Shaolin Soccer

Shaolin Soccer tells the tale of how a ragged bunch of Shaolin warriors become a top football team. The film is incredibly funny and the action is kinetic and imaginative.

The movie opens with a sequence where an egotistic football player has his legs broken by an irate audience after missing a goal kick (they had invested heavily in his ability). The humbled football player ends up at the bottom of the feeding chain and leads a miserable existence.

He runs into Sing (Stephen Chow), a Shaolin warrior down on his luck, and decides that the Shaolin ability possessed by Sing and his friends would form a formidable football team. The story showcases how this motley crew slowly climb to the top and eventually showdown with an evil football team owner, who currently controls the best team in the league (the story vaguely resembles The Replacements in that regard). Sing is aided by a love interest who has her own Shaolin powers that are based on deflection and non-resistance rather than aggressiveness.

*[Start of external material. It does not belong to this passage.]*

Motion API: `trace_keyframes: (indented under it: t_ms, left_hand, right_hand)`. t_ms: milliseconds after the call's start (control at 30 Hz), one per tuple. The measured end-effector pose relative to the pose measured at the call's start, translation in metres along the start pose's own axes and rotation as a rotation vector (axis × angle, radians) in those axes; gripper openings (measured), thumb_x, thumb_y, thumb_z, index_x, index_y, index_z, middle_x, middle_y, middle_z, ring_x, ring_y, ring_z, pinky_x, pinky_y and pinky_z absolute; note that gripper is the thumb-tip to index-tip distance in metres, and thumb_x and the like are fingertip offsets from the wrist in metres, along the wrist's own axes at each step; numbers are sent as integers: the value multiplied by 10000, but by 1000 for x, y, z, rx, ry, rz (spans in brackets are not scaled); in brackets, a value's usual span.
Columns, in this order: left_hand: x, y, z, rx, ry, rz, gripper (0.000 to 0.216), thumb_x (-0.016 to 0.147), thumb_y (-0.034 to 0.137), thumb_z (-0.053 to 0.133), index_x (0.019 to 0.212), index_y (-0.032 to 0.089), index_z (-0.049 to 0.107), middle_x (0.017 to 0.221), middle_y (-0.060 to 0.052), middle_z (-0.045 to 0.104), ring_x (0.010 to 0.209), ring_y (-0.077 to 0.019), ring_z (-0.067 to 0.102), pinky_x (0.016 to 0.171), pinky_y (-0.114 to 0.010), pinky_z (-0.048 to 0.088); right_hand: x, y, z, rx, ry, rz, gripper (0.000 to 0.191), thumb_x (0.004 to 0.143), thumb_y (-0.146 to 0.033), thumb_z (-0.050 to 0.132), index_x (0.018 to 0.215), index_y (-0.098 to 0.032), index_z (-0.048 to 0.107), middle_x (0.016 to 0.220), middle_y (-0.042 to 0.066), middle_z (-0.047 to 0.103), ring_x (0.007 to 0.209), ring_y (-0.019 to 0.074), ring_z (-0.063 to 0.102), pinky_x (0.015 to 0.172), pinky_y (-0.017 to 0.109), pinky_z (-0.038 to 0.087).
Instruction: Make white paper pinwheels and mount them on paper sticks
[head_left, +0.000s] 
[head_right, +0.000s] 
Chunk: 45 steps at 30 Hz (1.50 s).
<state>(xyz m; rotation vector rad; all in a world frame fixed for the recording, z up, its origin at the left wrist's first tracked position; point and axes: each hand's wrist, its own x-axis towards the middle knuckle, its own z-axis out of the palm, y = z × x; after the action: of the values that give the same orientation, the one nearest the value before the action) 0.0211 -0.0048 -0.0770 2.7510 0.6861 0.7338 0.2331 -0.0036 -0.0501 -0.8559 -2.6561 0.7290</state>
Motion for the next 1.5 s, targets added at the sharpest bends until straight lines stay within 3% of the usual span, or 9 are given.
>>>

Watching this film, I was surprised at the various references to Hollywood-like sequences and movies like Jurassic Park, The Matrix (yet again), and Crouching Tiger, Hidden Dragon (albeit there's clearly some circularity here).

The pacing is frenzied. Key plot segments are explained to us in seconds (for example, how the final opposing team itself acquires Shaolin-like powers) in an effective manner. The sense of humour is innovative. One of the more hilarious gags involves a heavyset player who loves raw eggs (accompanied by some extremely funny dialogue).

I saw the Thai version of the film and couldn't understand most of the dialogue (though I did catch some funny references) but that isn't the most essential aspect of the film, neither is the adequate acting by the cast. It is the sheer energy and the humourous outlook that makes the film work. I highly recommend checking it out on the big screen.